The task:
Write the data out again, exactly as given.

Information provided:
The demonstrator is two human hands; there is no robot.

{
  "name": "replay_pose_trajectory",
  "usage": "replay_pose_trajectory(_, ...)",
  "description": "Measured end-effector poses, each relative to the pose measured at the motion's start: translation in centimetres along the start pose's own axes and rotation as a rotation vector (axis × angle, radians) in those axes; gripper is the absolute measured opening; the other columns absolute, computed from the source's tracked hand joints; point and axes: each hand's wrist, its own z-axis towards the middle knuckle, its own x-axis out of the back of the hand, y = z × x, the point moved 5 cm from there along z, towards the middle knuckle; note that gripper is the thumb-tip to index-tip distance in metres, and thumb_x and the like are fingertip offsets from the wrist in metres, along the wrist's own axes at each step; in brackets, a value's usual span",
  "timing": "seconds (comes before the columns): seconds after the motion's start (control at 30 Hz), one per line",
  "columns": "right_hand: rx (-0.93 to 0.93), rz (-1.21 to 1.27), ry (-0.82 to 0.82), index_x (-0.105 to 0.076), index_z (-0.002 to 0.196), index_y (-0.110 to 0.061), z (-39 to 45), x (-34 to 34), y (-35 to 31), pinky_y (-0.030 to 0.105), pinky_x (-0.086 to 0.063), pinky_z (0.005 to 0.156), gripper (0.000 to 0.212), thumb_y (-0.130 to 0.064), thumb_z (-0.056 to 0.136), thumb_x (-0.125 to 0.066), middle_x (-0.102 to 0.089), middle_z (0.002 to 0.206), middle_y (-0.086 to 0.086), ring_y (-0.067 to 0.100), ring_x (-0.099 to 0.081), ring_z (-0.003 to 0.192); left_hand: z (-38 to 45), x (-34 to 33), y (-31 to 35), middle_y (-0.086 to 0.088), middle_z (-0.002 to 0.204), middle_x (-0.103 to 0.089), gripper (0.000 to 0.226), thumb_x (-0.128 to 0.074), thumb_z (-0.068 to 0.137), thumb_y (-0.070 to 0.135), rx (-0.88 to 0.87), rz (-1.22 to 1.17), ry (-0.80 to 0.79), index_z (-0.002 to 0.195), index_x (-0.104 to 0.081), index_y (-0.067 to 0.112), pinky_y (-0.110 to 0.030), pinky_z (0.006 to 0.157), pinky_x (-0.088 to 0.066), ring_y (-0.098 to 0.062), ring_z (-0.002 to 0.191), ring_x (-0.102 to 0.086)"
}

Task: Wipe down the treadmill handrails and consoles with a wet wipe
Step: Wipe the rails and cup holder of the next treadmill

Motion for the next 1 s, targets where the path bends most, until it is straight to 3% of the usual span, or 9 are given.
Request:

Completed task:
The demonstrator is two human hands; there is no robot.

{
  "name": "replay_pose_trajectory",
  "usage": "replay_pose_trajectory(_, ...)",
  "description": "Measured end-effector poses, each relative to the pose measured at the motion's start: translation in centimetres along the start pose's own axes and rotation as a rotation vector (axis × angle, radians) in those axes; gripper is the absolute measured opening; the other columns absolute, computed from the source's tracked hand joints; point and axes: each hand's wrist, its own z-axis towards the middle knuckle, its own x-axis out of the back of the hand, y = z × x, the point moved 5 cm from there along z, towards the middle knuckle; note that gripper is the thumb-tip to index-tip distance in metres, and thumb_x and the like are fingertip offsets from the wrist in metres, along the wrist's own axes at each step; in brackets, a value's usual span",
  "timing": "seconds (comes before the columns): seconds after the motion's start (control at 30 Hz), one per line",
  "columns": "right_hand: rx (-0.93 to 0.93), rz (-1.21 to 1.27), ry (-0.82 to 0.82), index_x (-0.105 to 0.076), index_z (-0.002 to 0.196), index_y (-0.110 to 0.061), z (-39 to 45), x (-34 to 34), y (-35 to 31), pinky_y (-0.030 to 0.105), pinky_x (-0.086 to 0.063), pinky_z (0.005 to 0.156), gripper (0.000 to 0.212), thumb_y (-0.130 to 0.064), thumb_z (-0.056 to 0.136), thumb_x (-0.125 to 0.066), middle_x (-0.102 to 0.089), middle_z (0.002 to 0.206), middle_y (-0.086 to 0.086), ring_y (-0.067 to 0.100), ring_x (-0.099 to 0.081), ring_z (-0.003 to 0.192); left_hand: z (-38 to 45), x (-34 to 33), y (-31 to 35), middle_y (-0.086 to 0.088), middle_z (-0.002 to 0.204), middle_x (-0.103 to 0.089), gripper (0.000 to 0.226), thumb_x (-0.128 to 0.074), thumb_z (-0.068 to 0.137), thumb_y (-0.070 to 0.135), rx (-0.88 to 0.87), rz (-1.22 to 1.17), ry (-0.80 to 0.79), index_z (-0.002 to 0.195), index_x (-0.104 to 0.081), index_y (-0.067 to 0.112), pinky_y (-0.110 to 0.030), pinky_z (0.006 to 0.157), pinky_x (-0.088 to 0.066), ring_y (-0.098 to 0.062), ring_z (-0.002 to 0.191), ring_x (-0.102 to 0.086)"
}

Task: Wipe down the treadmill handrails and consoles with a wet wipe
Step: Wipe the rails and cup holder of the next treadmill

Motion for the next 1 s, targets where the path bends most, until it is straight to 3% of the usual span, or 9 are given.
Request:

The exercise output is complete.